Activity: Please give the lines below again exactly as they stand, from the one that contains "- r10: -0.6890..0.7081" up to and including the one that contains "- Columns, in", leaving all pictures out.

Task input:

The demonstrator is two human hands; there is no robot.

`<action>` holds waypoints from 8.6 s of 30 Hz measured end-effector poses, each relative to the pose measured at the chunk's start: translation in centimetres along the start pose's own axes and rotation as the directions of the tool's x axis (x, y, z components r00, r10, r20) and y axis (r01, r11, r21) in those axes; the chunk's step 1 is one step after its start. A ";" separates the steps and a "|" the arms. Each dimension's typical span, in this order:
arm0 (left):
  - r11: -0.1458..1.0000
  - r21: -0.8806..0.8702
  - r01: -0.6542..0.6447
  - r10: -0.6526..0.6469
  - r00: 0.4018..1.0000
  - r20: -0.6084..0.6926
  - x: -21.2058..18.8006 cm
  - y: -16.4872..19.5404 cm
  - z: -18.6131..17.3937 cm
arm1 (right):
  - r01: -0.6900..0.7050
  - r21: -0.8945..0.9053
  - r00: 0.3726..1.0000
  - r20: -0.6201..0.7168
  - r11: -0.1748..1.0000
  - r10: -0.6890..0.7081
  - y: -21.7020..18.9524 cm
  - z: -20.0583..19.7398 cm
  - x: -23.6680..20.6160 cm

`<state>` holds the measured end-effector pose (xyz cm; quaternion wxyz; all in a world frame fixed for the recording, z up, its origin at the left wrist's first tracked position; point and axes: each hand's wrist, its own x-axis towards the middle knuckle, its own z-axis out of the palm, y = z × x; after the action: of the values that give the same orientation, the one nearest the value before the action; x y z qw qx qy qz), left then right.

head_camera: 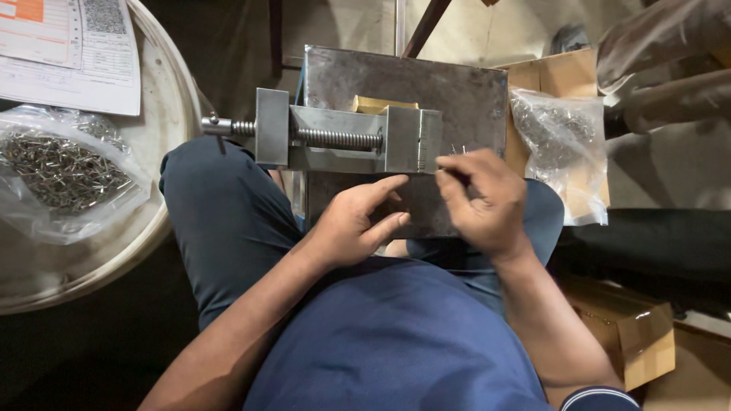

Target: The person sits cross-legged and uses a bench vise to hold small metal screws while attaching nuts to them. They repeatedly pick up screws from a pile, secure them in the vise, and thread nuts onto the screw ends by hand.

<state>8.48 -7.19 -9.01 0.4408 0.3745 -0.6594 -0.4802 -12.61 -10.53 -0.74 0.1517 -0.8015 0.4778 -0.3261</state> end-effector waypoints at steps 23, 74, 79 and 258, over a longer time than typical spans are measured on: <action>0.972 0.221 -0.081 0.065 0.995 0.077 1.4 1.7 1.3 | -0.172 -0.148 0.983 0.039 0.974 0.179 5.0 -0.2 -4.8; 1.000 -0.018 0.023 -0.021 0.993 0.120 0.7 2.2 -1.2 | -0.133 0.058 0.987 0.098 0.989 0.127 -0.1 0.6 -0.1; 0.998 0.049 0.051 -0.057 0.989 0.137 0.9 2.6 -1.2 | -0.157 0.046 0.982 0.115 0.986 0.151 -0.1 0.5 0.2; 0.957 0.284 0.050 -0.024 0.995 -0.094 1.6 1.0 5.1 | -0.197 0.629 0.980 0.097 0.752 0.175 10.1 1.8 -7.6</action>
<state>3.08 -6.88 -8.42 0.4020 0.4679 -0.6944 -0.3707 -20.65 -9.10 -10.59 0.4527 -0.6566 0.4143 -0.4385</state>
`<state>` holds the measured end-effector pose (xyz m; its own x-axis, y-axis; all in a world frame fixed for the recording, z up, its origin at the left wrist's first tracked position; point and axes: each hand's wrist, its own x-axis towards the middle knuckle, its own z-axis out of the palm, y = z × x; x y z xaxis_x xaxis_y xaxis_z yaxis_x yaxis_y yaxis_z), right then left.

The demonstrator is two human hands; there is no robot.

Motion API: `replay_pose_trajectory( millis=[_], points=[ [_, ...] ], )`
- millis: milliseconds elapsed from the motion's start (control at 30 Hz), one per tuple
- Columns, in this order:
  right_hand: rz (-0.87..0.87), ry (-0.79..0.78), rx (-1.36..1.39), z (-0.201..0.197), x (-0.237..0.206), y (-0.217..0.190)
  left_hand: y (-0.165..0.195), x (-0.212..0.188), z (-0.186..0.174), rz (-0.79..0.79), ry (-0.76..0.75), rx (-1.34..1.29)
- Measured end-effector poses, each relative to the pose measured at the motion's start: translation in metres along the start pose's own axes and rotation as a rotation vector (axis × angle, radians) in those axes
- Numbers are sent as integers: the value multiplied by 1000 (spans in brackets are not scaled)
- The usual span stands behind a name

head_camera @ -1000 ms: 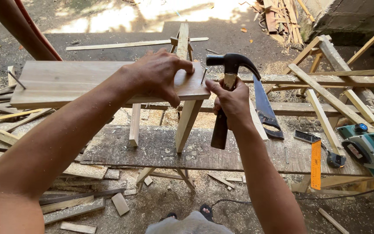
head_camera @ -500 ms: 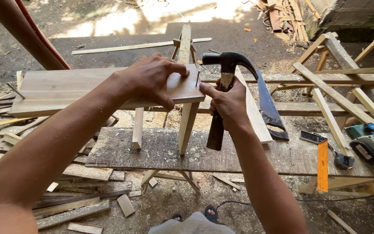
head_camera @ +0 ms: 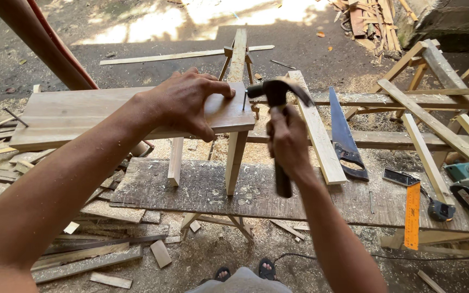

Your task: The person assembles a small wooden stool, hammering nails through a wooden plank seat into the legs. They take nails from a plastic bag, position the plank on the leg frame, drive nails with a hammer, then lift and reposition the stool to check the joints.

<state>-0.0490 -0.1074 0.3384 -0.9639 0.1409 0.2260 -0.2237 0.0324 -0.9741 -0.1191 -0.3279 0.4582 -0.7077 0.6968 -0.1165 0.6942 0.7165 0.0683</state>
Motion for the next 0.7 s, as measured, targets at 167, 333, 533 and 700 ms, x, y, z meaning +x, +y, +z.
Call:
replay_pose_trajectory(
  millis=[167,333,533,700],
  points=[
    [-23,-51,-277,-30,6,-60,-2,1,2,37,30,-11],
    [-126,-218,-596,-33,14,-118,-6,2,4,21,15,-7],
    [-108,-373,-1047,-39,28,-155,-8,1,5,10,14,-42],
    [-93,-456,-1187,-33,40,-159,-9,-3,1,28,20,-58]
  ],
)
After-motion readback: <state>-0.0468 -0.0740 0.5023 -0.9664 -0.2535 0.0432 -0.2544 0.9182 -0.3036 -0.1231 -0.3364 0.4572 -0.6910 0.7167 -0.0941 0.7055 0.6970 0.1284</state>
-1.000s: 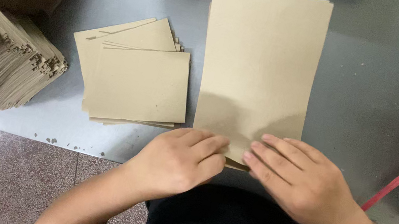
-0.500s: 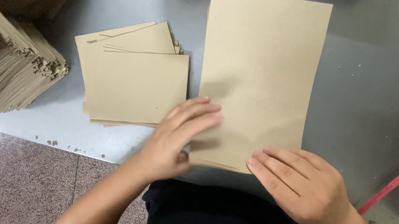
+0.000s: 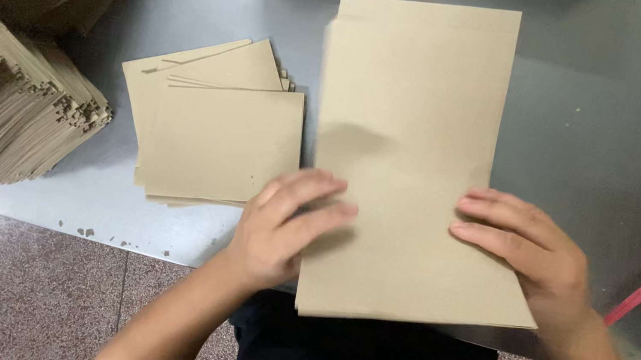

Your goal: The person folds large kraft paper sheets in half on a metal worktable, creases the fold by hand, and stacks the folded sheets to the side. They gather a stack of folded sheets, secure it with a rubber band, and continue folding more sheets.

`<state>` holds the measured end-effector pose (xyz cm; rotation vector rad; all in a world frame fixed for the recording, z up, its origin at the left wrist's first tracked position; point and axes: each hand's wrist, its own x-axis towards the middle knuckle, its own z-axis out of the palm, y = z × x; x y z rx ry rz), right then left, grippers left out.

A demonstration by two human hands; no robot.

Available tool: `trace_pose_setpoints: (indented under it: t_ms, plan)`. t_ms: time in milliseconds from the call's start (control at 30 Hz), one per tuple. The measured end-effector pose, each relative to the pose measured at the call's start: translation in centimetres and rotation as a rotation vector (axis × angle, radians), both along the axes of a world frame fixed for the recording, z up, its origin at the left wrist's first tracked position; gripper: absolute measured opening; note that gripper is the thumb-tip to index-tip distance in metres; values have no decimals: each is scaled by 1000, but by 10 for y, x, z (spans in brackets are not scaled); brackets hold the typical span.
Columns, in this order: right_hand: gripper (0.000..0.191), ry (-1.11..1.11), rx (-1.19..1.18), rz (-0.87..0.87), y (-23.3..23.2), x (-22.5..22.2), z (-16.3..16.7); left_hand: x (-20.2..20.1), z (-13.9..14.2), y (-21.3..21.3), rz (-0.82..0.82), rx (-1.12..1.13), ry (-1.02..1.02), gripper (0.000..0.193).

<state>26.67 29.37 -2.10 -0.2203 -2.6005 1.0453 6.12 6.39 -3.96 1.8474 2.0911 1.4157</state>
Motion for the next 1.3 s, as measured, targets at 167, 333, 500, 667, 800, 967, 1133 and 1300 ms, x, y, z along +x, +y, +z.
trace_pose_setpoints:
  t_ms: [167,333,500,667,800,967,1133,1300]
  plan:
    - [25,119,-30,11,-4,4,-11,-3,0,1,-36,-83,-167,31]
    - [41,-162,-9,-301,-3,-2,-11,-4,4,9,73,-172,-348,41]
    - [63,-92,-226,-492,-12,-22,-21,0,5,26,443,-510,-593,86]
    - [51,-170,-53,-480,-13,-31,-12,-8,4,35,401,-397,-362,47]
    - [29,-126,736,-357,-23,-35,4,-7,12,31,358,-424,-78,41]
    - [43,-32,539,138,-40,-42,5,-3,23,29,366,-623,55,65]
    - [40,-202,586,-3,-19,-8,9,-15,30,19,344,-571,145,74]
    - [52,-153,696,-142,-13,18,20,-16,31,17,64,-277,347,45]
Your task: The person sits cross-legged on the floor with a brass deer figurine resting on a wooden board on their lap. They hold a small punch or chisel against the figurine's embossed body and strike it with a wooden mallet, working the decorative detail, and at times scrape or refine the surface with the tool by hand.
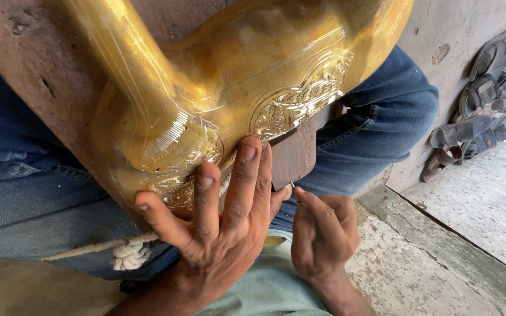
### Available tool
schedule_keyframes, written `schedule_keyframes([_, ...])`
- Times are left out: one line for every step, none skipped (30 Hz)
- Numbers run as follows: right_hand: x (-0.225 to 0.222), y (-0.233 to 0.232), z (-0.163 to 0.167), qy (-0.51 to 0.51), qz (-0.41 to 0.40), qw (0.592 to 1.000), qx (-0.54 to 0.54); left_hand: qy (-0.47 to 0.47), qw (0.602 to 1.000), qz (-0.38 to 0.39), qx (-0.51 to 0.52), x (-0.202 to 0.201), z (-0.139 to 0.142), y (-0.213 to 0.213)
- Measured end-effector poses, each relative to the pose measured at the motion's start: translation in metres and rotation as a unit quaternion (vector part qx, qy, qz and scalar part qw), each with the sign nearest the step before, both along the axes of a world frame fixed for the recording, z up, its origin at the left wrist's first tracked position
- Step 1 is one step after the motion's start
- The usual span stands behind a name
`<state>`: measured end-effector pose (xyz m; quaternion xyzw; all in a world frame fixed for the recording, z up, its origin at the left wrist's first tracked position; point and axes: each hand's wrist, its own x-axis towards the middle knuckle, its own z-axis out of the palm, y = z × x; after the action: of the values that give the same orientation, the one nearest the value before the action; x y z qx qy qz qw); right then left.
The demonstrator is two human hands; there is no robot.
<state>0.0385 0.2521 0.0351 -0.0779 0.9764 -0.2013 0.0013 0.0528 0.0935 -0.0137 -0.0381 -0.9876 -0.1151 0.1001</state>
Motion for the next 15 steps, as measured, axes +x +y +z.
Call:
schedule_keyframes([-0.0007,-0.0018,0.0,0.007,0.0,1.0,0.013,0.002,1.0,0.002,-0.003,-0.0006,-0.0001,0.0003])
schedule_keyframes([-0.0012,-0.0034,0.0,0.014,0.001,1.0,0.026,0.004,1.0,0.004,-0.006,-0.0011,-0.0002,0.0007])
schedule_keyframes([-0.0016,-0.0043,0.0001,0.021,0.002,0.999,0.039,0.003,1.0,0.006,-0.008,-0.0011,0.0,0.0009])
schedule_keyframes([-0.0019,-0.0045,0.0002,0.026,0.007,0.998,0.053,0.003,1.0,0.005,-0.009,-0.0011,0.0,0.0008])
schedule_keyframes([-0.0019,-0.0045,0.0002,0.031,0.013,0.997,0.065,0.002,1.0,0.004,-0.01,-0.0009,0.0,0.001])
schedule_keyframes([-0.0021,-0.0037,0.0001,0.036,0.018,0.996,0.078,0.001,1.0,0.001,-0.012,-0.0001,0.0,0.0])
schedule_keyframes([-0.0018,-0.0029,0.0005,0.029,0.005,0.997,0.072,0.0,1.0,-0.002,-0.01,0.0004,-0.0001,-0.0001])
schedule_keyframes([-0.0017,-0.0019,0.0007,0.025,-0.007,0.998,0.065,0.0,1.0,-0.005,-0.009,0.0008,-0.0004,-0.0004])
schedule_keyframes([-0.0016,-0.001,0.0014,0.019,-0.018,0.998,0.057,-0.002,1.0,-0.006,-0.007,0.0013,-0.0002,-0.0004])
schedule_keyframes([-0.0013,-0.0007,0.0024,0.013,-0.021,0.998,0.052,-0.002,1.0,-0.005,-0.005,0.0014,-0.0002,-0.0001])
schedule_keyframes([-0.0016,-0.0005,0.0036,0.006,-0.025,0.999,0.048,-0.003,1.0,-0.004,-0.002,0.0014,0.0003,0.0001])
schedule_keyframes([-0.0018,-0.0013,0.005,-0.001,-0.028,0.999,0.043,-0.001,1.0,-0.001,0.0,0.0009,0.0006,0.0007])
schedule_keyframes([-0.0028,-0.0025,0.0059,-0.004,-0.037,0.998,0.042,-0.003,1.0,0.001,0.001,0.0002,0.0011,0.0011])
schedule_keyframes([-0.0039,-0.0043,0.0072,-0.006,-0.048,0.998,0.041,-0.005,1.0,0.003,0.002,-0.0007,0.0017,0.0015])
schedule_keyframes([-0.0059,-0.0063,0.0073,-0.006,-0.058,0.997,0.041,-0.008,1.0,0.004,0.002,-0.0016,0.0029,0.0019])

Reply:
  - r10: -0.6890..0.7081
  - y: -21.7020..18.9524 cm
  - z: -20.0583..19.7398 cm
  - x: -23.6680..20.6160 cm

`<state>` holds the measured end-effector pose (xyz cm; quaternion wxyz; all in a world frame fixed for the recording, z up, its origin at the left wrist's first tracked position; point and axes: each hand's wrist, its own x-axis towards the middle knuckle, its own z-axis out of the palm, y = z × x; after the action: of the values that give the same orientation, the one nearest the value before the action; x y z qw qx qy qz), left then right.

head_camera: 

Target: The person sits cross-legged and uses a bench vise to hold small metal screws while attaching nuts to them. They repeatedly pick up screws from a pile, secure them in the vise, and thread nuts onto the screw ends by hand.

<state>8.48 -7.19 -9.01 0.4408 0.3745 -0.6594 -0.4802 -12.61 -10.53 -0.74 0.1517 -0.8015 0.4778 -0.3261</state> end-effector waypoints at steps 23, 74, 79 and 258, over a longer time than typical spans are measured on: <action>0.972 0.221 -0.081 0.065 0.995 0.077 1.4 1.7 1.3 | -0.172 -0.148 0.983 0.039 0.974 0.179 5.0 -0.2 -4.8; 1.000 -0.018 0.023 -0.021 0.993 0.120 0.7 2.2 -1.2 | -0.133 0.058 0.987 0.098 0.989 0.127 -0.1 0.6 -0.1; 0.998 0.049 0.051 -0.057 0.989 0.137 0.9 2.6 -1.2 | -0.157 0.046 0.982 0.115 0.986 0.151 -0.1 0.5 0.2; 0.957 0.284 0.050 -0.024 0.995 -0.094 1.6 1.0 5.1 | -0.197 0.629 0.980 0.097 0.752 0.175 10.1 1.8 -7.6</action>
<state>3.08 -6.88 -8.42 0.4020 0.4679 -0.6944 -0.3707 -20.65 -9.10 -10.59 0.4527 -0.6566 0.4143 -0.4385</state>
`<state>` holds the measured end-effector pose (xyz m; its own x-axis, y-axis; all in a world frame fixed for the recording, z up, its origin at the left wrist's first tracked position; point and axes: each hand's wrist, its own x-axis towards the middle knuckle, its own z-axis out of the palm, y = z × x; x y z xaxis_x xaxis_y xaxis_z yaxis_x yaxis_y yaxis_z), right then left.

The demonstrator is two human hands; there is no robot.

Motion API: `replay_pose_trajectory( millis=[_], points=[ [_, ...] ], )`
- millis: milliseconds elapsed from the motion's start (control at 30 Hz), one per tuple
- Columns, in this order:

No other output belongs with this exercise.